Justice Kagan distinguished the Court’s prior ruling in Bristol-Myers Squibb Co. v. Superior Court of California, San Francisco Cty., 137 S. Ct. 1773 (2017), saying: “We found jurisdiction improper in Bristol-Myers because the forum State, and the defendant’s activities there, lacked any connection to the plaintiffs’ claims.”  The plaintiffs in Bristol-Myers, the Court explained, were not residents of California. They had not been prescribed the drug at issue in California. They had not ingested the drug in California. And they had not sustained their injuries in California. Justice Kagan concluded that the plaintiffs in Bristol-Myers were “engaged in forum-shopping—suing in California because it was thought plaintiff-friendly, even though their cases had no tie to the State.”   The Court said none of that was true in the Ford cases. The Court noted that “here, the plaintiffs are residents of the forum States. They used the allegedly defective products in the forum States. And they suffered injuries when those products malfunctioned in the forum States. In sum, each of the plaintiffs brought suit in the most natural State.”

The Court’s decision was unanimous (Justice Barrett did not participate), but three Justices concurred separately. In one concurrence, Justice Alito criticized the “potentially boundless reach of ‘relate to’” as an independent basis for jurisdiction, without a requirement of even a “rough causal connection.” But he insisted that this was an easy case because the relationship between Ford’s extensive business activities in Montana and Minnesota was “causal in a broad sense of the concept.” 

A second concurrence—by Justice Gorsuch and joined by Justice Thomas—echoed Justice Alito’s criticism of the uncertainty resulting from treating “or relate to” as a distinct basis for jurisdiction. Justice Gorsuch parted ways with Justice Alito, however, in calling for a more fundamental rethinking of personal jurisdiction jurisprudence. Justice Gorsuch speculated that many of the difficulties in personal jurisdiction cases derived from the inherent challenge in figuring out where a corporate defendant may been deemed to be “present,” and from an intuition that it would be unfair to subject an individual defendant to jurisdiction in a forum state on the same basis as a corporate defendant.

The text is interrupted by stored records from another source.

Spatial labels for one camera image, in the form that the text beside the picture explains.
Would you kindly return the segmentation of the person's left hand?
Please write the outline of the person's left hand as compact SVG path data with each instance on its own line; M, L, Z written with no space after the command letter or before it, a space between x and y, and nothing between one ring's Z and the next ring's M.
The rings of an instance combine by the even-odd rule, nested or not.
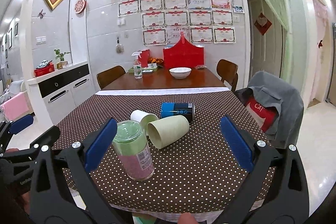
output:
M7 158L3 161L2 175L15 203L24 212L30 214L30 187L32 170L28 156L17 156L18 148L7 149Z

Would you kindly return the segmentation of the person's right hand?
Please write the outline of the person's right hand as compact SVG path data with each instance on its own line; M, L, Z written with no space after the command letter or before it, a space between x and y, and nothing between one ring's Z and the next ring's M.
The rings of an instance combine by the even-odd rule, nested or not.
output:
M178 224L198 224L198 222L192 214L183 213L178 219Z

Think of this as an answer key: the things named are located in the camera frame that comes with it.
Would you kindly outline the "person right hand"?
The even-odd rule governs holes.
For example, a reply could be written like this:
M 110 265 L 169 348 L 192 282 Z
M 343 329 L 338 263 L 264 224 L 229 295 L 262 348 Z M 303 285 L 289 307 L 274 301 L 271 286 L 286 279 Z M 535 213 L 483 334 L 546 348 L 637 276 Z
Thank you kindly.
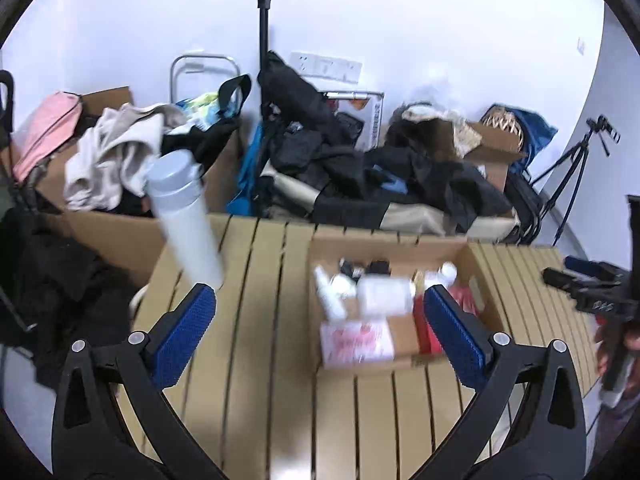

Implications for future evolution of personal jurisdiction doctrine

The Court’s opinion, while addressing the specific facts of the Ford cases, and finding personal jurisdiction, also still strongly condemns forum shopping, and distinguishes the scenario where the plaintiff did not buy, use, or suffer injury from the defendant’s product in the forum state.  We expect cases with such forum shopping facts to find strong support from Ford to support the conclusion that the exercise of personal jurisdiction is improper.

Beyond clear cases of forum shopping, the Ford decision leaves a good bit of uncertainty. The Court listed factors relevant to the “relate to” inquiry, but did not provide an explanation of the requirement that would allow parties to do more in jurisdictional litigation than identify which of the factors were present or missing from their own cases.   The Court stated that the absence of a causal requirement “does not mean anything goes,” and that “the phrase ‘or relate to’ incorporates real limits.” But it said little about what those limits are. Exactly what it takes for a defendant’s contact with the forum state to “relate to” a plaintiff’s claims, therefore, is likely to become a focal point of future jurisdictional challenges. Likewise, the Court did not clarify how strong a causal relationship must be to satisfy the “arise out of” prong of the test, leaving open the possibility that proximate causation is required (an issue that has divided the courts of appeals).  Thus, there can be expected to be further litigation on that front as well.